Después de un tiempo de hablar del pasado, del patrimonio que la historia nos ha regalado, puede que sea el momento de hablar del futuro del arte. El atrevimiento puede incitar a producir un pronostico acerca de que ocurrirá en los tiempos venideros. No debemos caer en la soberbia del infalible vidente, porque es imposible que lo adivinemos. Como decía Robert Hughes, «la historia nos enseña una cosa cierta; cuando los críticos sacan la bola de cristal e intentan adivinar como será el futuro, casi siempre se equivocan. No creo que existan precedentes de una carrera hacia la insignificancia como la que hemos visto en los últimos quince años en el nombre del futuro de la historia».

El pop-art de los años sesenta y setenta, con el tiempo, resultó ser una especie de espectáculo necio y huero, una violenta visión futura, que eliminaba el sentimiento de la producción cultural. Espero no tener que ver más una montaña de escombros, una serie de cuadros de botes de sopa de tomate o una pretenciosa perfomance, hasta la palabra suena mal, con la petulante e infantil intención de cambiar la sociedad, la misma sociedad que financia su supuesta producción intelectual. Pero lo que debe conectar lo moderno y lo antiguo es que el arte debe hacer del mundo algo comprensible y completo, empleando los sentimientos para hacer propios los significados del otro. Evidentemente sería imposible que se derive de una cultura asamblearia. El protagonismo lo sustenta la persona mediante la propia interpretación de la historia.

Pero es obvio que para hablar del futuro es indispensable conocer el pasado. Leonardo da Vinci sugería que la pintura era «cosa mental» sentando las bases para distanciarla de la tecnología artesanal vinculada al dominio de una técnica formal, ya que las artes plásticas trabajan con ideas plasmadas de manera visual. Por tanto, cuando en la historia de las tecnologías aparece una que se vincula naturalmente al tratamiento, a un registro visual de la información, del saber, de ideas y de contenidos, el arte se adapta de manera inconsciente al nuevo medio, haciendo de ello territorio de indagaciones propias.

La búsqueda de la originalidad, como paradigma de lo moderno, como proyección en el futuro, laureando simplemente lo inesperado o inexplicable, suele desvelar simplemente lo olvidado, la memoria rescatada del profundo abismo en el que todo se amalgama y sintetiza. La valoración de la obra basada en la originalidad es determinante y encamina al creador a la repetida provocación, hasta conseguir la habituación seguida de la indiferencia. Si los clásicos de la provocación resucitaran ya no podrían conseguir su objetivo. Por tanto, la vana originalidad es consustancial con una obsolescencia acelerada, que apenas empezado a apreciar una obra, las siguientes vanguardias anuncian su superación.

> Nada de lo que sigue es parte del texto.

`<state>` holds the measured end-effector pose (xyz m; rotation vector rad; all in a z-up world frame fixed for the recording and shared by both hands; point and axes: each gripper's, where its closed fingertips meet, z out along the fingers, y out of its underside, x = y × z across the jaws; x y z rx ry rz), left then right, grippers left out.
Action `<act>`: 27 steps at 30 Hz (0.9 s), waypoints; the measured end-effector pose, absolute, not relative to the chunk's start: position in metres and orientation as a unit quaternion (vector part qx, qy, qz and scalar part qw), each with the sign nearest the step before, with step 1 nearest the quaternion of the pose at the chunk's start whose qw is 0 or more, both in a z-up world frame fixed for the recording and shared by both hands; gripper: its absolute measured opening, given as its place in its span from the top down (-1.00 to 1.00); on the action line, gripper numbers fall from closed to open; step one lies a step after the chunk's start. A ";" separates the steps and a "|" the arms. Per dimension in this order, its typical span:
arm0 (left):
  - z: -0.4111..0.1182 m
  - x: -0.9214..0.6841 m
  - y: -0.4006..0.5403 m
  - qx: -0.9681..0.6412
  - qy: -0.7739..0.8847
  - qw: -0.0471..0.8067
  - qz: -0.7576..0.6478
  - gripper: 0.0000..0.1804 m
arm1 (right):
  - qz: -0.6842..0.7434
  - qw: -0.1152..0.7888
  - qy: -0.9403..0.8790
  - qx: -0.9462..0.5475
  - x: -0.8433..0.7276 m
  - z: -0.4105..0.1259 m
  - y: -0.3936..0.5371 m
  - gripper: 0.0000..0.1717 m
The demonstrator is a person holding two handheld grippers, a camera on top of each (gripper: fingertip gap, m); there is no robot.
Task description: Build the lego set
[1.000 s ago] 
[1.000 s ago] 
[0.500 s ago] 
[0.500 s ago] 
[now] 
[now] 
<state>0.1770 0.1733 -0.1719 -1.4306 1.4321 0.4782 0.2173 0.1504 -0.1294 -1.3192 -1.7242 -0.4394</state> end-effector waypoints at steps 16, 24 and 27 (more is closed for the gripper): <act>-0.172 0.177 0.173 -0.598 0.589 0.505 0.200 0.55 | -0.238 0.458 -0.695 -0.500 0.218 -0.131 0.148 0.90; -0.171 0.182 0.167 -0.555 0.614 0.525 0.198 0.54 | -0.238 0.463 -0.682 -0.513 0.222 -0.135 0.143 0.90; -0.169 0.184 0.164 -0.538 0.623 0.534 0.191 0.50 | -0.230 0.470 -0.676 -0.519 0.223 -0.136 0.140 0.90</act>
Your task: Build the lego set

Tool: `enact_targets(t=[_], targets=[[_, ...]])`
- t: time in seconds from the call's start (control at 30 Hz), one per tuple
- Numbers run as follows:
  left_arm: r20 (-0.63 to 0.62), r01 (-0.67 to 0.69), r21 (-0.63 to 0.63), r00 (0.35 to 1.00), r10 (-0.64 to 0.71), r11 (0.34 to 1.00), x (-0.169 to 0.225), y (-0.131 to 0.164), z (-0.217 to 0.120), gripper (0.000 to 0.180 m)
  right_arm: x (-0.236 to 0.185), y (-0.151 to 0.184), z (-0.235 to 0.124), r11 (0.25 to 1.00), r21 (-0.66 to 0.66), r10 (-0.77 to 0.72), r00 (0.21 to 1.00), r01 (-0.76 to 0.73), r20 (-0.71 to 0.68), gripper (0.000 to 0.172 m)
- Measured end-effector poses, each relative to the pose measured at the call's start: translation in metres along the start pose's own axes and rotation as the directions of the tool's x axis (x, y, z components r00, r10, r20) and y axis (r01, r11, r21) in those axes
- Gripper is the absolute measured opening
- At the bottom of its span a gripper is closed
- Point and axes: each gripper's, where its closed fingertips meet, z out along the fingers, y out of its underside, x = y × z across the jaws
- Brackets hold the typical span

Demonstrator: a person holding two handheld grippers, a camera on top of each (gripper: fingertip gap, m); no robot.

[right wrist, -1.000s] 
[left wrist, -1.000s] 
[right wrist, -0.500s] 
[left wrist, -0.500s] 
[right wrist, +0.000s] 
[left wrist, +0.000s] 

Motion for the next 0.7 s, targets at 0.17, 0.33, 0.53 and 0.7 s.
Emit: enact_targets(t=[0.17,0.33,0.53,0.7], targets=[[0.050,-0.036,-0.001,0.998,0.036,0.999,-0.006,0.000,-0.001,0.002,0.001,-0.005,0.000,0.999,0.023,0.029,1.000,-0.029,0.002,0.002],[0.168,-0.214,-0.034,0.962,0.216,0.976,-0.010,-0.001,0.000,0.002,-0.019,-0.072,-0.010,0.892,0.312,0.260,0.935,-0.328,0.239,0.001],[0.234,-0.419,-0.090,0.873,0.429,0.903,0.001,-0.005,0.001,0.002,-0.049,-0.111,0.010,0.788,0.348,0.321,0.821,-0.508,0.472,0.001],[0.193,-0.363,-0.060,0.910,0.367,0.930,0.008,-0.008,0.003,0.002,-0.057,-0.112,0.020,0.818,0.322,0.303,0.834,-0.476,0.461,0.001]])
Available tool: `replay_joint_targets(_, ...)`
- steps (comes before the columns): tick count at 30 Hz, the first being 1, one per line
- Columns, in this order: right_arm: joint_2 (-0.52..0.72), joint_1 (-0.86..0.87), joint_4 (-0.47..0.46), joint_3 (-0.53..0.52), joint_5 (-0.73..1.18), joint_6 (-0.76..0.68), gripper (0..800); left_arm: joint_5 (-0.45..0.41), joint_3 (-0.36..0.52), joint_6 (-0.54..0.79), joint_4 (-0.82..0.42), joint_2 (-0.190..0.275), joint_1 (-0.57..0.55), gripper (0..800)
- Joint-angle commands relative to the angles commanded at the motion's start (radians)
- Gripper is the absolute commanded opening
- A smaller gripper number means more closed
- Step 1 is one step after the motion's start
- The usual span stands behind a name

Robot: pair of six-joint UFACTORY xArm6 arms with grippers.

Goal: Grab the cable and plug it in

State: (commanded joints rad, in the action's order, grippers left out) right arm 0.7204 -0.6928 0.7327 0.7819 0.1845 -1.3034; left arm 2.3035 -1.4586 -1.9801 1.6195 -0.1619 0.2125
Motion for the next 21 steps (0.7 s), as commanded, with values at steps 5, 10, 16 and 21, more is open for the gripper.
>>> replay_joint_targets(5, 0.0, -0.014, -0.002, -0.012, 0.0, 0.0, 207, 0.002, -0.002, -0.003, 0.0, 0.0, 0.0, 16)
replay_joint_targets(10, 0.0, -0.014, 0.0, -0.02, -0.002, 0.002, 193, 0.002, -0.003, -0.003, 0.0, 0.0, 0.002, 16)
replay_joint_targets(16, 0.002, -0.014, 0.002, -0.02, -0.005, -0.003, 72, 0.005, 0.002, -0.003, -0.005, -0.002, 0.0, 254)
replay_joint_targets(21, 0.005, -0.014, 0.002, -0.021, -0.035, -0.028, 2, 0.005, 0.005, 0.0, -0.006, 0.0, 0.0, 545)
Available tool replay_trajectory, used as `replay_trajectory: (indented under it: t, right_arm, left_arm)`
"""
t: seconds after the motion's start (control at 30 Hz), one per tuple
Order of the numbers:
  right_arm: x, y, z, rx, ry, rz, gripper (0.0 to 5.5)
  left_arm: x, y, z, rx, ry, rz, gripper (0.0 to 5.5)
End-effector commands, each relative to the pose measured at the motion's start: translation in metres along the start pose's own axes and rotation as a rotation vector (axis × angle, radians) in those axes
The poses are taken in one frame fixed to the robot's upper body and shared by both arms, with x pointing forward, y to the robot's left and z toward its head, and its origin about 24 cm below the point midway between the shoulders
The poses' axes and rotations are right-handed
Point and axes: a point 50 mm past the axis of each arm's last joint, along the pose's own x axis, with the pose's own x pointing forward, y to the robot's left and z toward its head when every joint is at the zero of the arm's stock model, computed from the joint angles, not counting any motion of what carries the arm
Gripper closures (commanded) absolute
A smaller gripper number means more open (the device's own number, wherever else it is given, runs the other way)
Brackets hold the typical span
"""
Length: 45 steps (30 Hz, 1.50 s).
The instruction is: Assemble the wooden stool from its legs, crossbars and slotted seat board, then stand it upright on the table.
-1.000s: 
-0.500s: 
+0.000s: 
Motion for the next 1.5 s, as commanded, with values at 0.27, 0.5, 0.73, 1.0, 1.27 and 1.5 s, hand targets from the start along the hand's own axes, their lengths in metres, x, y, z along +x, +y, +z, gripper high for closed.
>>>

Posiblemente el futuro del arte se sustentará en la accesibilidad. Acceso entendido no sólo desde el punto de vista del arte urbano, sino a todos los demás tipos de arte gestados en diferentes entornos sociales y económicos. Abrir la producción artística no sólo a una élite, a gente estudiada, coleccionistas con suficiente dinero, aquellos interesados en pisar un museo o una galería. El futuro el arte deberá ser más abierto, no pertenecerá únicamente a ese pequeño sector de carácter elitista, deberá ser para todos y ahí radicará la mayor diferencia.

Pero la accesibilidad no debe provenir del descenso de las artes y sus conceptos. Debemos trabajar para que en el futuro se entienda que el gusto por el arte y la cultura es algo que se inculca desde la infancia. De esta manera será natural la familiaridad de la relación entre el individuo y la cultura, trasformándola en algo atractivo.